# Crazy Feeding With Scallops...



## RB 32 (Mar 2, 2005)

I just fed some bay scallops for the 1st time to my piranhas and they went nuts over it,what's your experience on feeding scallops,do you guys feed it to your piranhas?and I just got some other fish fillets that Iam going to try out.


----------



## rchan11 (May 6, 2004)

Scallops are too expensive for me to use as fish food.


----------



## Piranha_man (Jan 29, 2005)

Yeah, I'd say that scallops seem to be about my piranhas' favorite food.


----------



## bmpower007 (Feb 11, 2005)

thats sweet arb, but when are you going to make that feeding video of ur monster eleven 10-11" reds


----------



## Northstar (Jun 19, 2003)

Scallops is one of the variety foods that I feed my Red's.....I feed them scallops once a week.


----------



## mashunter18 (Jan 2, 2004)

Iv never tried scallops.....


----------



## jiggy (Jun 27, 2004)

p's always liked scallops more than fish fillets.. my caribe didnt really like scallops though, but they loved shrimp.. my exodons love scallops


----------



## LGHT (Nov 9, 2005)

I got a few lbs on sale and feed them about scallops about once a day. I freeze them in individual zip lock bags and toss in 3-4. They love them. A few of the big ones can eat a whole small scallop in one bite!


----------



## rocker (Aug 12, 2005)

my p's love that sh*t


----------



## Piranha_man (Jan 29, 2005)

jiggy said:


> p's always liked scallops more than fish fillets.. my caribe didnt really like scallops though, but they loved shrimp.. my exodons love scallops


Not to derail, but how many and how big are your exodons and in what size tank?

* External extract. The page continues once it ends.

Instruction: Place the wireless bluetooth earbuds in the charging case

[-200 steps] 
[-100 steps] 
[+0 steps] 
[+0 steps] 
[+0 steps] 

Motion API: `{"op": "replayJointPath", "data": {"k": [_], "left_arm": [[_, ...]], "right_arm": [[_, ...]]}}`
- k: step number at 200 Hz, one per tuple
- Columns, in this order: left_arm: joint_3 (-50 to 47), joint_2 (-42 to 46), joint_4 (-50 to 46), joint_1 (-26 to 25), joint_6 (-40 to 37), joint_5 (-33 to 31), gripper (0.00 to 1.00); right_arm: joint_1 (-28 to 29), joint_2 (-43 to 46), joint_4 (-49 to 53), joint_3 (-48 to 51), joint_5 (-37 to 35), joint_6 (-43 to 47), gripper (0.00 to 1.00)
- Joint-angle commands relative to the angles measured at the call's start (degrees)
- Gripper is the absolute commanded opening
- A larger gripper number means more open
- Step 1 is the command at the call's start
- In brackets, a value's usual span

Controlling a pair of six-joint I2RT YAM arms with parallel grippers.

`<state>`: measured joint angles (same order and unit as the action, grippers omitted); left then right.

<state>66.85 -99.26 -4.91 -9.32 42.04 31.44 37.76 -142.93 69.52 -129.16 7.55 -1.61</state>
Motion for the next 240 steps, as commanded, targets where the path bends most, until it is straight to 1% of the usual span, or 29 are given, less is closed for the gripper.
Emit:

I got 50 from Hollywood a couple weeks ago and put them in a 46 gallon... and the damn things have grown a good quarter inch already!
They are just amazing!


----------



## jiggy (Jun 27, 2004)

9 in a 30g.. thinkin bout putting em in a 20 long.. yeh exos grow fast, they eat alot and digest fast, so they can keep eating and eating.. i read something that said exos turn from fry to adults in like 6-8 weeks


----------



## RB 32 (Mar 2, 2005)

If anyone that has not tried scallops I recommend anybody to give this food a try,my reds will not stop eating them I just fed them a whole lot and they still want more and they were even fed yesterday alot too.


----------



## ITsPennywise (May 26, 2005)

Hmm..Scallops...That's sounds like a good idea...I'm gonna have to give that a try...Thanks for the suggestion and your experience with it.









((( J2 )))


----------



## Trystan (Jan 2, 2006)

I am going tio have to try them. Sounds like they would really like them.


----------



## steve1337 (Oct 25, 2005)

I feed my P's scallops, but they dont seem to like them very much. They will let the scallops hit the sand and then eat them slowly. They are much more enthusiastic when I feed fish or shrimp.


----------



## patriotsfan (Sep 6, 2005)

im gonna pick some up this weekend.


----------



## Powder (Nov 24, 2004)

Northstar said:


> Scallops is one of the variety foods that I feed my Red's.....I feed them scallops once a week.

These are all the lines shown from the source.